When it comes to instincts and behaviors, things get murky. Biologists
aren't quite sure when a behavior becomes a genetically inherited instinct
rather than a habit acquired after birth. Sociobiologists assume everything,
including rape, altruism and homosexuality are inherited, and spin fanciful
tales describing how such traits arose by "random mutation and natural
selection". Are instincts really "things" encoded in the genome? If not,
how might they be passed on from generation to generation? One might give a
Darwinian explanation of instinctive fear of snakes as follows: such a fear
arose randomly, and those animals possessing the instinct survived, and those
who didn't perished (presumably due to snake bite) -- or else as a result of
not fearing snakes they didn't leave sufficient progeny. Such an
explanation makes Darwinism sound silly, and the safest thing for a biologist
to do is assume a lofty, stern expression, and declare, "That is a over
simplification!". (Obviously too complicated for anyone but a Darwinist to
understand.)
To most of us it appears obvious that fear of snakes was never a "random
mutation", but was the result of numerous individuals having bad experiences
with snakes. Any human instinct can be overcome with free will. We can
overcome our fear of snakes and we can suppress our maternal instincts. We
choose whether to seek safety or risk danger in the interest of a loved one
or moral principle. If men once felt an "instinctive" need to dominate
women, that can and is gradually changing by individuals choosing to act
otherwise. The change in men's attitude toward women could never be
explained by all the dominating type men perishing or not leaving enough
offspring. It is far more likely such changes in "instinctive" behavior are
due to the accumulation of individual choices somehow becoming part of our
genetic make up. If enough individuals "choose" to override an instinct, a
new "instinct" would gradually emerge. Maybe choice and creativity are a
characteristic of all life. (Rupert Shelldrake even suggests that all the
laws of nature are entrenched "habits".)
Common opinion often holds that animals have no choices. Can we insist free
will is unique to us, Homo Sapiens, and declare choices of the rest of nature
to be random? Animal "instincts" originated somewhere. Why couldn't an
animal be suddenly overcome with a burst of creativity and try out a new
nest-building material or a new vocalization? Why couldn't such innovations
"catch on"? If we grant some small measure of creativity to animals, where
do we draw the line? Only mammals? Only vertebrates? Do we deny the
possibility of any degree of creativity to worms? Bacteria pursue, devour
and flee from each other. Can we categorically deny all measure of
creativity or choice to single-celled organisms forming symbiotic
relationships? An unconscious organism exerts no conscious choices, but all
the biological systems within that organism continue to exercise the choices
necessary to maintain it. Is the genome alive? If the immune system
exercises choice, why not the genome? Can we be certain that any event
ascribed to chance might not also include choice as part of the equation - if
it involves life?
It is apparent to many of us that choice, creativity, "mind", free will,
whatever you call it, can interact physically with the "read" world -- can
exert an effect upon the physical realm of molecules and atoms. Biofeedback
is an obvious example. We can declare meiosis, mitosis and fertilization to
be random, but I suspect if we look closer we could find evidence of rational
choices. As design proponents predicted, we are discovering that little, if
anything, in life is composed of "junk". Darwinists might view life as an
accidental, thrown-together assemblage, but when we look carefully, we
usually find a purpose for each component of life.

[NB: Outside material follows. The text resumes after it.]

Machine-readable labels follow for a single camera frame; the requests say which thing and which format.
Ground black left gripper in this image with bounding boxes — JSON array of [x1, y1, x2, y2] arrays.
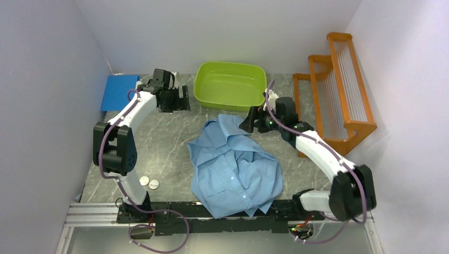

As we have come to understand the incredible complexity of the cell, people
have compared the cell to a huge factory manufacturing complex products such
as proteins. I fear we are still thinking of that factory as run by robots.
A better analogy might be a factory run by live workers with their
predictable tendency to not behave as robots. Maybe a ribosome occasionally
comes up with a way to increase production. Voila! Mutation. It seems
apparent to many of us that life is designed by intelligence, but that
intelligence need not necessarily be some detached presence. Intelligence
might be the quintessential property of life itself. And if someone wants
to call that intelligence God, why should anyone object?